Vindon Healthcare, through its operating subsidiary, Vindon Scientific, designs, manufactures and sells environmental control products to drug companies including Astra Zeneca, GlaxoSmithKline and Pfizer. An increasing proportion of its profits are derived from the provision of stability storage services to pharmaceutical R&D companies. Today’s prelims show continued growth in sales and profits. We expect demand for both Vindon’s equipment and services to continue to grow and are raising our FY07 forecasts and upgrading our recommendation to Outperform.
FY06 sales increased by 22% to £3.84m, ahead of our forecasts. PTP grew by an impressive 42% to £1.06m, in line with our forecasts.

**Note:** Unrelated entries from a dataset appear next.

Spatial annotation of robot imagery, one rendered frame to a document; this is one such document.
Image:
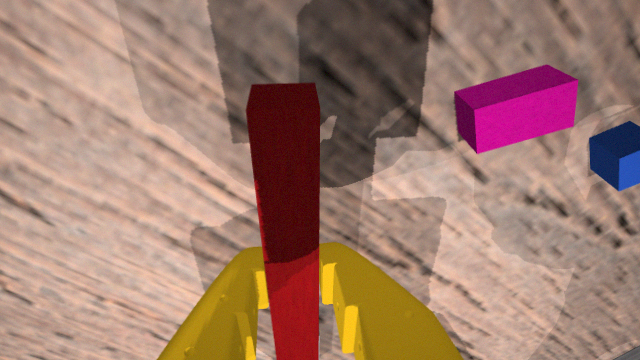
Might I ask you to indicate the blue cube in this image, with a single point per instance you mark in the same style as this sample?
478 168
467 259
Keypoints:
615 155

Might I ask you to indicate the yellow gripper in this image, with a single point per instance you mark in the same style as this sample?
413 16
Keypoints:
377 318

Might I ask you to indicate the magenta rectangular block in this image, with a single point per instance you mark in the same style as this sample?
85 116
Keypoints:
515 108

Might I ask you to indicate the red rod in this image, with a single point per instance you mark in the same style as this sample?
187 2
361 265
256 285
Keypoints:
284 133

The high level of order cover from the stability storage services contracts and sustained demand for Vindon’s equipment and services give us confidence to raise our FY07 sales estimate from £4.15m to £4.47m and our FY07 PTP estimate from £1.17m to £1.26m, giving annual PTP growth of 19%. We expect a similar (20%) level of profit growth in FY08, when we estimate sales of £5.22m generating PTP of £1.51m.
Demand for Vindon’s stability storage service is such that it has outgrown its site in Diggle, near to Oldham. Management intend to move all operations to larger premises in nearby Rochdale early in calendar 2008. This will give the potential to expand stability storage capacity by 600%. We are treating additional revenues associated with this move as upside.
Demand for Vindon’s products and services is likely to remain robust, its competitive position in the UK and Eire is strong and visibility of stability storage revenues is very high, indicating a P/E rating similar to other high quality engineering stocks such as Halma, Rotork and Spirax-Sarco. Our recent uplift in estimates justifies an upgrade in our recommendation from Market Perform to Outperform.